The next morning we called upon Mr. J. G. Smith, the gentleman who had collected butterflies at Pernambuco and Para, at his office, and he invited us to dine with him in the evening, when he showed us his collection, and gave us much information about the country, the people, and the beauties of nature. During the day we got our luggage on board, saw our berths, and other accommodation, which was of the scantiest, and heard that the ship was to sail the next day. In the morning, after breakfast at our inn, we made a few final purchases, received a letter of introduction to the consignee of the vessels, and bade farewell to our native land.

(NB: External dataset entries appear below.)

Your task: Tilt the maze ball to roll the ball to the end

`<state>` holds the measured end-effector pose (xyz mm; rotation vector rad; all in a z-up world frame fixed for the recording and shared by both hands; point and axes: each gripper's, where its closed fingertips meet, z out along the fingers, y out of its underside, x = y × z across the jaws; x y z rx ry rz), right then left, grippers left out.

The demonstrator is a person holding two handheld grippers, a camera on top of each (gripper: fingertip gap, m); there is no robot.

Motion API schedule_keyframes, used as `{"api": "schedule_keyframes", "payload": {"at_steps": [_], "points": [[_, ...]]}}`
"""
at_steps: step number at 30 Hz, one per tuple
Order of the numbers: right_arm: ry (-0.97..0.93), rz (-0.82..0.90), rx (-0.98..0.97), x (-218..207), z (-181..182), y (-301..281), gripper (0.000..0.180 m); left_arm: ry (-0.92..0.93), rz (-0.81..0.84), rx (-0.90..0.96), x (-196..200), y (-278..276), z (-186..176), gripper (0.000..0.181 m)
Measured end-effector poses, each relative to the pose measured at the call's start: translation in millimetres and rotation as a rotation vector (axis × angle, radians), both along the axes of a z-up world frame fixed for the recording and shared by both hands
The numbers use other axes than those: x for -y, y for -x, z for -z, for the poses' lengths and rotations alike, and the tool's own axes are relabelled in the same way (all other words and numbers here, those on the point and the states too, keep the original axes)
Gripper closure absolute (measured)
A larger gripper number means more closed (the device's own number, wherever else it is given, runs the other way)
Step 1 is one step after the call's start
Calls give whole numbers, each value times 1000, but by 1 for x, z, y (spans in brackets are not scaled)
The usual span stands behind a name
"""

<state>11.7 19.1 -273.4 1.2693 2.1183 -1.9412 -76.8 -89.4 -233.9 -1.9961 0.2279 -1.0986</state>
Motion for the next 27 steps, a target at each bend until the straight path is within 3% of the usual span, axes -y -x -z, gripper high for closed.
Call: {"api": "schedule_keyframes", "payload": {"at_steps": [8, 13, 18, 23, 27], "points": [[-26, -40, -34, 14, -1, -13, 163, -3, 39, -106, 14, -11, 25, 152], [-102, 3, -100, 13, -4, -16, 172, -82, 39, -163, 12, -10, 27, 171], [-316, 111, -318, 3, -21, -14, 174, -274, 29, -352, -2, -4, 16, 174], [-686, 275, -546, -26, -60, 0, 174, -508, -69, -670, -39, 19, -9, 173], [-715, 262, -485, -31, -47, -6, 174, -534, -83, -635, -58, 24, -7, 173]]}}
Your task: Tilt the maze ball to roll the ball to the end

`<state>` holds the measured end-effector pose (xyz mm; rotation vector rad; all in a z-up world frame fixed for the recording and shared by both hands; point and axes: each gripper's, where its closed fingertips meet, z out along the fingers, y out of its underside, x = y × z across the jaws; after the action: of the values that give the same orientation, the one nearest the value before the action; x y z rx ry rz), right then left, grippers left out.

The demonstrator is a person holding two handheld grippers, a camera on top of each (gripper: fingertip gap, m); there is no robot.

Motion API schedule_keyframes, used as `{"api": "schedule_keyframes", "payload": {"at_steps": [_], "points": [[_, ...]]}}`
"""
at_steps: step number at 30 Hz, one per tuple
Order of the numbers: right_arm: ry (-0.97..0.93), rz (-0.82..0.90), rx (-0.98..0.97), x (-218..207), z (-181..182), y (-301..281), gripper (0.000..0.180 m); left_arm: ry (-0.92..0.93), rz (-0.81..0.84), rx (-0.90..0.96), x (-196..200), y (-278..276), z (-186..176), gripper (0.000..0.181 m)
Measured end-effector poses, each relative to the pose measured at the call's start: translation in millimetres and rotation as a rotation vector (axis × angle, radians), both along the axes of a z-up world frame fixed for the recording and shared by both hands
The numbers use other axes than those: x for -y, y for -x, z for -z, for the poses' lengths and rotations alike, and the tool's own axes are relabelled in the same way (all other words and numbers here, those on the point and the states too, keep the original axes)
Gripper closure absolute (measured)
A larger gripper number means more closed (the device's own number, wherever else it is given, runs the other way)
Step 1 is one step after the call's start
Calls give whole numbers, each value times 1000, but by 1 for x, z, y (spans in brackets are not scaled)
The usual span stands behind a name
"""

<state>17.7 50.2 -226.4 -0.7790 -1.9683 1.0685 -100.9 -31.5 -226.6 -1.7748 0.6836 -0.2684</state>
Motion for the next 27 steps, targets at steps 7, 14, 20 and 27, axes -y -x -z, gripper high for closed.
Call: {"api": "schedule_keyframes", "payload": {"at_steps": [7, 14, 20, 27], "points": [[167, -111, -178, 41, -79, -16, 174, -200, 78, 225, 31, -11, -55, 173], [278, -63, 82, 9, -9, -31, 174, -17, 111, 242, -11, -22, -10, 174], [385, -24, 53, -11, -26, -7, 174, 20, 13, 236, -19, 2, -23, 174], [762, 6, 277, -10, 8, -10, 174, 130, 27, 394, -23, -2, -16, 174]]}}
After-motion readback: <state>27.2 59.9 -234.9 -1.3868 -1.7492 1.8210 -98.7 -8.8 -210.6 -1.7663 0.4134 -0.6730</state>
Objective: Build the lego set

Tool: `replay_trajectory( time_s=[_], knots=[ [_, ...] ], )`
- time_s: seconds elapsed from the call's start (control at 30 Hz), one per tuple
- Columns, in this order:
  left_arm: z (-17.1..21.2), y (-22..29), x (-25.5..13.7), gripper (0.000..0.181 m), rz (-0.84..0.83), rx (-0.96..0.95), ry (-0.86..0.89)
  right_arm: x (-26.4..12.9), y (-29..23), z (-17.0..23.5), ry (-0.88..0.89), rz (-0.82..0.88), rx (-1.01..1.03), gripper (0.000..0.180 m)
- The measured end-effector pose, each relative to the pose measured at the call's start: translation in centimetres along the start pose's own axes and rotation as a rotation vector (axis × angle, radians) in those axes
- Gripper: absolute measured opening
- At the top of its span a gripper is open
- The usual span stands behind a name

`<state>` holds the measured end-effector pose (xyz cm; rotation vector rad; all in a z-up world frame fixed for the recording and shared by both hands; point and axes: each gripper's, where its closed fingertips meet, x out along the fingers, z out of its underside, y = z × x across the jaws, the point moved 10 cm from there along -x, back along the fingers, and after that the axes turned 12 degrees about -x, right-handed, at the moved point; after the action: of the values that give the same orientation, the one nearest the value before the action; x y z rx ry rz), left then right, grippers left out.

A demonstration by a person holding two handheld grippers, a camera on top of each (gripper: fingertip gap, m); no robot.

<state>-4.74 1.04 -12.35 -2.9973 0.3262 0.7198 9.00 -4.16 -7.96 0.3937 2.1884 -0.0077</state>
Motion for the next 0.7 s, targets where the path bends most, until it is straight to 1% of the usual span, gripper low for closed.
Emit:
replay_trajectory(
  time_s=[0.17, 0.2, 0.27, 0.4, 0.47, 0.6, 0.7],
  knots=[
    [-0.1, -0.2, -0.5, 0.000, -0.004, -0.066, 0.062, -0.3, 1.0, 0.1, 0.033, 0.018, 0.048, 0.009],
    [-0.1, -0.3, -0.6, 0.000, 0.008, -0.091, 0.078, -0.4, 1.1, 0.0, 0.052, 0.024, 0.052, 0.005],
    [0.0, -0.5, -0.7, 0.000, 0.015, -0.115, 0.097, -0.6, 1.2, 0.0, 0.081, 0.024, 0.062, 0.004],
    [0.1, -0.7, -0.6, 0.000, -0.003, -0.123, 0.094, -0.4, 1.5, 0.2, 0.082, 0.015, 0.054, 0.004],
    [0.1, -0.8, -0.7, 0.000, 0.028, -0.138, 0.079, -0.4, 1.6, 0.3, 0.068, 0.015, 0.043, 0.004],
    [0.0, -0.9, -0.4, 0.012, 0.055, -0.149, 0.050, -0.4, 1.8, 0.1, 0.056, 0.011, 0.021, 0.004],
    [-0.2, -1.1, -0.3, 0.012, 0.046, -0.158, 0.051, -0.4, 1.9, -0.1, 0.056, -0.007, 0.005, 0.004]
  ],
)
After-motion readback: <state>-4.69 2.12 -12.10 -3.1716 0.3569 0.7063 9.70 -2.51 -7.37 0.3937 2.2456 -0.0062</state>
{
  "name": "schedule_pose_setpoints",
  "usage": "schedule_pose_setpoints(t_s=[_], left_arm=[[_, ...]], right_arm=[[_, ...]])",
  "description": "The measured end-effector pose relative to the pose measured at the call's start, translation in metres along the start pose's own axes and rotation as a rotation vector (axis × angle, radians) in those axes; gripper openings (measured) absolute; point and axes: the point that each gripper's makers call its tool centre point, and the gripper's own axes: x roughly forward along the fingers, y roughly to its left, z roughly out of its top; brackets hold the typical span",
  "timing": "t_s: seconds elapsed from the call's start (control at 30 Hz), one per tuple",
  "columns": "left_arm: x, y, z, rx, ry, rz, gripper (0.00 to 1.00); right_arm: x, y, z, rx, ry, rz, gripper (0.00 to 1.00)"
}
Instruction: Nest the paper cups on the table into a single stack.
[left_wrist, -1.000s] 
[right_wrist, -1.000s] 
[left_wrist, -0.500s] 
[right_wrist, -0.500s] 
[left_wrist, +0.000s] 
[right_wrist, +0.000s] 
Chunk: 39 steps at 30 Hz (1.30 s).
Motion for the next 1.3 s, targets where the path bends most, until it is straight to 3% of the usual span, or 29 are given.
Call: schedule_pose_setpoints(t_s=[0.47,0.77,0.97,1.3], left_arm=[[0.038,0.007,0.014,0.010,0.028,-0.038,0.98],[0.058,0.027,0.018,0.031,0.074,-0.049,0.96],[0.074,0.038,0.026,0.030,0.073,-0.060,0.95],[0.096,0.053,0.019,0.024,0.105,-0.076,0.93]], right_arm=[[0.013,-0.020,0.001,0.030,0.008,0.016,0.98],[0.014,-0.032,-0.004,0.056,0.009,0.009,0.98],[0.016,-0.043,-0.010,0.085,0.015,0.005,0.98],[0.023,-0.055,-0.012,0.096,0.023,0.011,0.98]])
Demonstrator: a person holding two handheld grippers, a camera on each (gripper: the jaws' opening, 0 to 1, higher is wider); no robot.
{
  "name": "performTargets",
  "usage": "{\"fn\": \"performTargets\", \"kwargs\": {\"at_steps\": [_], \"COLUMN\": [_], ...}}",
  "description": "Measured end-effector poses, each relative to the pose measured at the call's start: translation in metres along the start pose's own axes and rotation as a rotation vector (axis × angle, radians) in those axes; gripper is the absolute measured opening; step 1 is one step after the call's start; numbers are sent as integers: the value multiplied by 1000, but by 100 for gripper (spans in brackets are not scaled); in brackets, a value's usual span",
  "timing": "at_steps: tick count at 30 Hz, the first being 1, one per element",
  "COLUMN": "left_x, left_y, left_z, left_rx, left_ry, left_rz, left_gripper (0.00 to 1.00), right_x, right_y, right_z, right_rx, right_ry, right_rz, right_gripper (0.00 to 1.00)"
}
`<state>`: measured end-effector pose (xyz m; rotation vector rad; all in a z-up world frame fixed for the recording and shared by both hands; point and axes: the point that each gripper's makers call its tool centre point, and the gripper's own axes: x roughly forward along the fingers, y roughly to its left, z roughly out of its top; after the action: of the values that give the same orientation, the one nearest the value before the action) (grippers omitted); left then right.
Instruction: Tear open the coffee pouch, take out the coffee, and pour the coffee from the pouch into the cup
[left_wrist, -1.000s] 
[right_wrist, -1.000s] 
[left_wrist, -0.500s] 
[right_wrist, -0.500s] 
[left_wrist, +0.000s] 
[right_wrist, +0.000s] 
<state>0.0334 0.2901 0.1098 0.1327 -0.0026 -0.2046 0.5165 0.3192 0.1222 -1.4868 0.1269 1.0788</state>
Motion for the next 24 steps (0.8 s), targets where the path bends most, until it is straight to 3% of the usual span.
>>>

At that time there were very few steamships, and most of the ocean trade was still carried on in sailing vessels. Ours was one of the smallest, being a barque of 192 tons, named the Mischief, and said to be a very fast sailer. We were told that she was ranked A 1 at Lloyds, and that we might therefore be quite sure that she was thoroughly seaworthy. We were the only passengers, and were to have our meals with the captain and mate, both youngish men, but of whom, owing to my deficient individuality, I have not the slightest recollection. Soon after we got out to sea the wind rose and increased to a gale in the Bay of Biscay, with waves that flooded our decks, washed away part of our bulwarks, and was very near swamping us altogether. All this time I was in my berth prostrate with sea-sickness, and it was only, I think, on the sixth day, when the weather had become fine and the sea smooth, that I was able to go on deck just as we had a distant sight of Maderia. Shortly afterwards we got into the region of the trade-wind, and had fine, bright weather

all the rest of the voyage. We passed through part of the celebrated Sargasso Sea, where the surface is covered with long stretches of floating sea-weed, not brought there by storms from the distant shore, but living and growing where it is found, and supporting great numbers of small fish, crabs, mollusca, and innumerable low forms of marine life. And when we left this behind us, the exquisite blue of the water by day and the vivid phosphorescence often seen at night were a constant delight, while our little barque, with every sail set, and going steadily along day and night about ten knots an hour, was itself a thing of beauty and a perpetual enjoyment.

At length the water began to lose its blue colour, becoming first greenish, then olive, and finally olive-yellow, and one morning we saw on the horizon the long, low line of the land, and on the next, when we came on deck before sunrise, found ourselves anchored opposite the city of Para, twenty-nine days after leaving Liverpool. From this date till I landed at Deal, in October 1852, my adventures and experiences are given in my book, "A Narrative of Travels on the Amazon and Rio Negro," a cheap edition of which is comprised in "The Minerva Library of Famous Books."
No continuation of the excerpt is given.